寛文元年(1661)の創建。 黒田藩家老の小河倉乃丞が奥方の菩提を弔うために本堂が建立された。 おそらく,その奥方の名前が「永寿院」であろう。
『筑前國続風土記』巻之4 ○妙楽寺の項に下記の記載がある。
(前略)
古は子院27区あり。今はわづかに二区あり。 即宗庵望雲庵、且崇福寺の末寺、永壽院も此寺の内にあり。
(後略)
『筑前國續風土記付録』巻之4 博多上 御供所町の項に下記の記載がある。
妙楽寺の門内にあり。崇福寺に属す。 本尊は釈迦如来なり。
開基は霊通禪師(江雲和尚をいふ。)にて開基壇越ハ小河常章(俗称兵右衛門といへり。)外成居士なり。 寛文元年(1661)建立せり。
永寿院の額ハ浅井權十郎か筆なり。
初江雲和尚妙楽寺の後の松原に庵を結び休せんと欲して、其地を國君に請奉しに、 即其地を與へ給ふ。しかるに、小河常章今の地に寺を建て、和尚の在住あらんことを請う。 これに依て、江雲彼賜ハりし松原を妙楽寺に與へて此寺地に替て住せり。 故に妙楽寺の門内に此寺有といへども、彼寺に属せず。別寺也。

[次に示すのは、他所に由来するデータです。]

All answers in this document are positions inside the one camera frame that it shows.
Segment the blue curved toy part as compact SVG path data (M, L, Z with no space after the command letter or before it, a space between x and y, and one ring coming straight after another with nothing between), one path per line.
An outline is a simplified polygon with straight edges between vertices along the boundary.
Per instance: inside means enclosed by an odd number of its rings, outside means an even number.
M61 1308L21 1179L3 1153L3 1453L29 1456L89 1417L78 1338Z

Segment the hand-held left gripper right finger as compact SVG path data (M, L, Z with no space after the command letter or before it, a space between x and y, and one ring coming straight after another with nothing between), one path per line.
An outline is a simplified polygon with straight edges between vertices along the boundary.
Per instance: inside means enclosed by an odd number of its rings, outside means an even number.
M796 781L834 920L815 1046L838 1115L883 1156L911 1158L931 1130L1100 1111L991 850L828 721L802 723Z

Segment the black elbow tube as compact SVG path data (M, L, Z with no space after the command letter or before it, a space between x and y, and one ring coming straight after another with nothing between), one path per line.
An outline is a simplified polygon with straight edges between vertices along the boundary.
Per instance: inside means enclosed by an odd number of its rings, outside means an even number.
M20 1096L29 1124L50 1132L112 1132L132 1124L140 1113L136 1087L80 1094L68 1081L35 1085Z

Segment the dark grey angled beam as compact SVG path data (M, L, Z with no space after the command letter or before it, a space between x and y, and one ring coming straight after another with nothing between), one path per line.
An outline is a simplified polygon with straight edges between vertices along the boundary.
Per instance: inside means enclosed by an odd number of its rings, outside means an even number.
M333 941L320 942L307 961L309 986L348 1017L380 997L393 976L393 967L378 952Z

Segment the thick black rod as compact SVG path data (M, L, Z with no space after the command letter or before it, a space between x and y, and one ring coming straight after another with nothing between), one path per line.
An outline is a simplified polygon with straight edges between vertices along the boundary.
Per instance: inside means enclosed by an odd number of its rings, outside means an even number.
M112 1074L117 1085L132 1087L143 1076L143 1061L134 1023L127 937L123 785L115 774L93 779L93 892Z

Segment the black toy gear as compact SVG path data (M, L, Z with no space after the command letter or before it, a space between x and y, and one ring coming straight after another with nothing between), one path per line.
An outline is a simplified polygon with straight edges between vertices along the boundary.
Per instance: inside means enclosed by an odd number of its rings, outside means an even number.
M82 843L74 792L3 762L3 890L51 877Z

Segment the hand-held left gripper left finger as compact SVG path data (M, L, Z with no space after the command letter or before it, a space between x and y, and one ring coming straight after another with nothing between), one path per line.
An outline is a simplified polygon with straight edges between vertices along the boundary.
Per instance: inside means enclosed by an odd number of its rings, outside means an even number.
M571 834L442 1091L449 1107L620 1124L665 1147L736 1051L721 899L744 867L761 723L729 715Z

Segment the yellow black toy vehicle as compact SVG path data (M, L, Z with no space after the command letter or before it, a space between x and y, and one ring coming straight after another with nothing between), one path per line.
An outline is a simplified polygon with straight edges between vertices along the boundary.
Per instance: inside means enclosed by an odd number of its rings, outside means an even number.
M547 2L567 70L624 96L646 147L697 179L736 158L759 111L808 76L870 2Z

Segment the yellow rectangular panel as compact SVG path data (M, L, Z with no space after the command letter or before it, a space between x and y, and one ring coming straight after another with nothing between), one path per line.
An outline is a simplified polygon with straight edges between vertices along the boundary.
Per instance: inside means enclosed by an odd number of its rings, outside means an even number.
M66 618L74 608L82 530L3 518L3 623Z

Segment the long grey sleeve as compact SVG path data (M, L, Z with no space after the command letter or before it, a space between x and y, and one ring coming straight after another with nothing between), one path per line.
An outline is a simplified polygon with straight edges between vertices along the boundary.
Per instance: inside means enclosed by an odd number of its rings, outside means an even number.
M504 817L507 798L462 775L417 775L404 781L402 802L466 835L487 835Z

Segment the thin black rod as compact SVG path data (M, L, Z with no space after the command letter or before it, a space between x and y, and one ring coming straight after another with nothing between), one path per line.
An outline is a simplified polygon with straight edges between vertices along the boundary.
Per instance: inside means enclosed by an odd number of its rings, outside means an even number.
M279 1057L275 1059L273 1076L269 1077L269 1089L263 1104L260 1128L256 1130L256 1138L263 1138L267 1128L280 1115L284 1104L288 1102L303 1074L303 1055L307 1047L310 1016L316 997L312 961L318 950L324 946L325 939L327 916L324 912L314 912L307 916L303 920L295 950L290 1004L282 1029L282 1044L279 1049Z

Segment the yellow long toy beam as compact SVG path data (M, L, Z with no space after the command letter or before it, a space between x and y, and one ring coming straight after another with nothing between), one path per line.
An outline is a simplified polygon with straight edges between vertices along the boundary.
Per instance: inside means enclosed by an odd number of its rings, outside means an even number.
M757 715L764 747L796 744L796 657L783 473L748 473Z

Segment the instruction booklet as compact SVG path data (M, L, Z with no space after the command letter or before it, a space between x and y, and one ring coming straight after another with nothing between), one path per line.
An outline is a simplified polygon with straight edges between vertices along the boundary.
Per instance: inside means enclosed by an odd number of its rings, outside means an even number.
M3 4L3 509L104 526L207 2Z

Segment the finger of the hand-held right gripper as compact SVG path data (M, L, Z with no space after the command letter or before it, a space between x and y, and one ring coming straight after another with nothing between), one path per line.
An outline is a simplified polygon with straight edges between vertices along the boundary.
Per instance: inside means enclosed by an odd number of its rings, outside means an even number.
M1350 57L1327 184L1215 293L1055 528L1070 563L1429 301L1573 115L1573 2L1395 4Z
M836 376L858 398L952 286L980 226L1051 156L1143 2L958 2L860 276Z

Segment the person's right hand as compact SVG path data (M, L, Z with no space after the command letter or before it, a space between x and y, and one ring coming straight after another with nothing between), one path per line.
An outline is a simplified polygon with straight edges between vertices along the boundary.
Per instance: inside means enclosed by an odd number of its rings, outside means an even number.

江雲後来に異亂あろん事を恐れて、弟子孫に一紙の書牘を遺せり。 又小河常章も其由来を書き與へし書簡今にあり。 常章自ら山林を寄す。其子孫祖意を続て、わか采地の内に田畠をも與ふ。
寺内に外成居士の墓あり。その家族の墳墓有。什物に如水・長政公の肖像あり。 この外名緇の筆跡等あり。ここに畧す。